SECTION 10: Levy of Taxes. To provide for the payment of the "Debt Service
Requirements" of the Bonds, being (i) the interest on the Bonds and (ii) a sinking fund for their
redemption at maturity or a sinking fund of 2% (whichever amount is the greater), there is
90126775.4/11007348 14
hereby levied, and there shall be annually assessed and collected in due time, form, and manner,
a tax on all taxable property in the City, within the limitations prescribed by law, and such tax
hereby levied on each one hundred dollars' valuation of taxable property in the City for the Debt
Service Requirements of the Bonds shall be at a rate from year to year as will be ample and
sufficient to provide funds each year to pay the principal of and interest on said Bonds while
Outstanding; full allowance being made for delinquencies and costs of collection; separate books
and records relating to the receipt and disbursement of taxes levied, assessed and collected for
and on account of the Bonds shall be kept and maintained by the City at all times while the
Bonds are Outstanding, and the taxes collected for the payment of the Debt Service
Requirements on the Bonds shall be deposited to the credit of a "Special 2010 Refunding Bond
Account" (the "Interest and Sinking Fund ") maintained on the records of the City and deposited
in a special fund maintained at an official depository of the City's funds; and such tax hereby
levied, and to be assessed and collected annually, is hereby pledged to the payment of the Bonds.
The Mayor, Mayor Pro Tem, City Manager, Director of Finance, and City Secretary of
the City, individually or jointly, are hereby authorized and directed to cause to be transferred to
the Paying Agent/ Registrar for the Bonds, from funds on deposit in the Interest and Sinking
Fund, amounts sufficient to fully pay and discharge promptly each installment of interest and
principal of the Bonds as the same accrues or matures; such transfers of funds to be made in such
manner as will cause collected funds to be deposited with the Paying Agent/Registrar on or
before each principal and interest payment date for the Bonds.

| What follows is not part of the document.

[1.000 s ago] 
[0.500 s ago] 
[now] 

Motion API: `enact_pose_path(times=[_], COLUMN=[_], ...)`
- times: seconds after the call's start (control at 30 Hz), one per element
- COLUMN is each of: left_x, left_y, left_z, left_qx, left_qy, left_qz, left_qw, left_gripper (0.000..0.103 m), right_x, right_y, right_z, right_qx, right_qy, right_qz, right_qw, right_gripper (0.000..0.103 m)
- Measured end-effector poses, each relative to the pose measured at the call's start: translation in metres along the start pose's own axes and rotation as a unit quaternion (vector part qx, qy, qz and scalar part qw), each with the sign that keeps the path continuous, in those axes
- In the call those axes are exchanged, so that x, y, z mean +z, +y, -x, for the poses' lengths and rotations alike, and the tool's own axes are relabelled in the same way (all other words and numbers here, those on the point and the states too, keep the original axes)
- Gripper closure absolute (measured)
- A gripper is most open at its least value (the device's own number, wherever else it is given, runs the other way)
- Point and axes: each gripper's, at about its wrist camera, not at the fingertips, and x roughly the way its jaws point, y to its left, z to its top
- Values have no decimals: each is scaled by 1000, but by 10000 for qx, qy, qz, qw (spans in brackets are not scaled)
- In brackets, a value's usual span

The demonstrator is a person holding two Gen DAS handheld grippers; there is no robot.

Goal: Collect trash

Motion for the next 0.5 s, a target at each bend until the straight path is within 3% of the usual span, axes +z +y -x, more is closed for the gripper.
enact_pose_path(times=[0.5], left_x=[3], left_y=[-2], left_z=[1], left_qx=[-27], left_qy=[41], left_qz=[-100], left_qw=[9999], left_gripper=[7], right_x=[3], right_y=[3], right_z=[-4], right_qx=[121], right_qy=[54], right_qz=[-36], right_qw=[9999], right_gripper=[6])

SECTION 11: Mutilated Destroyed Lost and Stolen Bonds. In case any Bond shall be
mutilated, or destroyed, lost or stolen, the Paying Agent /Registrar may execute and deliver a
replacement Bond of like form and tenor, and in the same denomination and bearing a number
not contemporaneously outstanding, in exchange and substitution for such mutilated Bond, or in
lieu of and in substitution for such destroyed, lost or stolen Bond, only upon the approval of the
City and after (i) the filing by the Holder thereof with the Paying Agent/ Registrar of evidence
satisfactory to the Paying Agent/ Registrar of the destruction, loss or theft of such Bond, and of
the authenticity of the ownership thereof and (ii) the furnishing to the Paying Agent /Registrar of
indemnification in an amount satisfactory to hold the City and the Paying Agent/ Registrar
harmless. All expenses and charges associated with such indemnity and with the preparation,
execution and delivery of a replacement Bond shall be borne by the Holder of the Bond
mutilated, or destroyed, lost or stolen.
Every replacement Bond issued pursuant to this Section shall be a valid and binding
obligation of the City, and shall be entitled to all the benefits of this Ordinance equally and
ratably with all other Outstanding Bonds; notwithstanding the enforceability of payment by
anyone of the mutilated, destroyed, lost, or stolen Bonds.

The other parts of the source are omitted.